Can't bootstrap k8s controller

Bug #1876091 reported by Natalia Litvinova
12
This bug affects 2 people
Affects Status Importance Assigned to Milestone
Canonical Juju
Triaged
Wishlist
Unassigned

Bug Description

After deploying a kubernetes-core cluster with NFS charm on Juju 2.7.6 and running add-k8s command successfully, juju hangs when trying to bootstrap the controller on new k8s cloud:

$ juju add-k8s newcore
This operation can be applied to both a copy on this client and to the one on a controller.
Do you want to add k8s cloud newcore to:
    1. client only (--client)
    2. controller "core" only (--controller core)
    3. both (--client --controller core)
Enter your choice, or type Q|q to quit: 3

k8s substrate added as cloud "newcore" with storage provisioned
by the existing "default" storage class.
You can now bootstrap to this cloud by running 'juju bootstrap newcore'.

$ juju bootstrap newcore
Creating Juju controller "newcore" on newcore
Creating k8s resources for controller "controller-newcore"
Starting controller pod
Bootstrap agent now started
Contacting Juju controller at 10.152.183.204 to verify accessibility...

I can see that controller was created, but the address 10.152.183.204 is not pingable

Revision history for this message
Ian Booth (wallyworld) wrote :

If the k8s cluster creates cluster ip services, these may not be accessible external to the cluster, eg by the Juju client.
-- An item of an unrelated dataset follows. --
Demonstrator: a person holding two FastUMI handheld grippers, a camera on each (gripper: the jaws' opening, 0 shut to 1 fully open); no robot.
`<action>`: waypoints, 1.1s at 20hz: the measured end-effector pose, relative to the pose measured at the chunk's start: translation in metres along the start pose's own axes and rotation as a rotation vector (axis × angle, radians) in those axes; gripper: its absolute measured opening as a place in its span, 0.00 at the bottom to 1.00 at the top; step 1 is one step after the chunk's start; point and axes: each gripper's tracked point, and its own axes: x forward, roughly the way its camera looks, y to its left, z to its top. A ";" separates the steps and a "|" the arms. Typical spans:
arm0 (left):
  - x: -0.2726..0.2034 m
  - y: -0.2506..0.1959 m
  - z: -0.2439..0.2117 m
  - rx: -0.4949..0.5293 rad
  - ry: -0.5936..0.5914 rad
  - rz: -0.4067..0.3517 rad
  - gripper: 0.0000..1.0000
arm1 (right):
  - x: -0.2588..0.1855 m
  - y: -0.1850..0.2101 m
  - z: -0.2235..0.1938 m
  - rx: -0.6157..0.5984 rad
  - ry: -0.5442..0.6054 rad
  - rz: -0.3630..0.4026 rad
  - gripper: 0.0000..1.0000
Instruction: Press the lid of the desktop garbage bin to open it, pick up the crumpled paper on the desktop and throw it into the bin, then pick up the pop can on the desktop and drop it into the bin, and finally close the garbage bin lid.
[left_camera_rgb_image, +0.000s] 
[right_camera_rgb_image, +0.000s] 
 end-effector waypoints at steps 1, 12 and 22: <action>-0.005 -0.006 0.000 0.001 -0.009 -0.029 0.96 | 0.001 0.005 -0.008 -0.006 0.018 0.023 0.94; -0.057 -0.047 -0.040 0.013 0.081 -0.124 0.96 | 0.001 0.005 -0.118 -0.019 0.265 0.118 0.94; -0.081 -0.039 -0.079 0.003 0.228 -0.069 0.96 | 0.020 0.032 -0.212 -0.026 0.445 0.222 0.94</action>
How the controller service is spun up can be configured

https://discourse.juju.is/t/new-features-and-changes-in-juju-2-7/2268

Configuring the controller service when bootstrapping

When bootstrapping directly to a k8s cluster, Juju will create the front end service to the controller pod according to the type of the underlying cluster. For microk8s, a ClusterIP service is created; for Charmed Kubernetes on AWS or Azure, a LoadBalancer service is created etc.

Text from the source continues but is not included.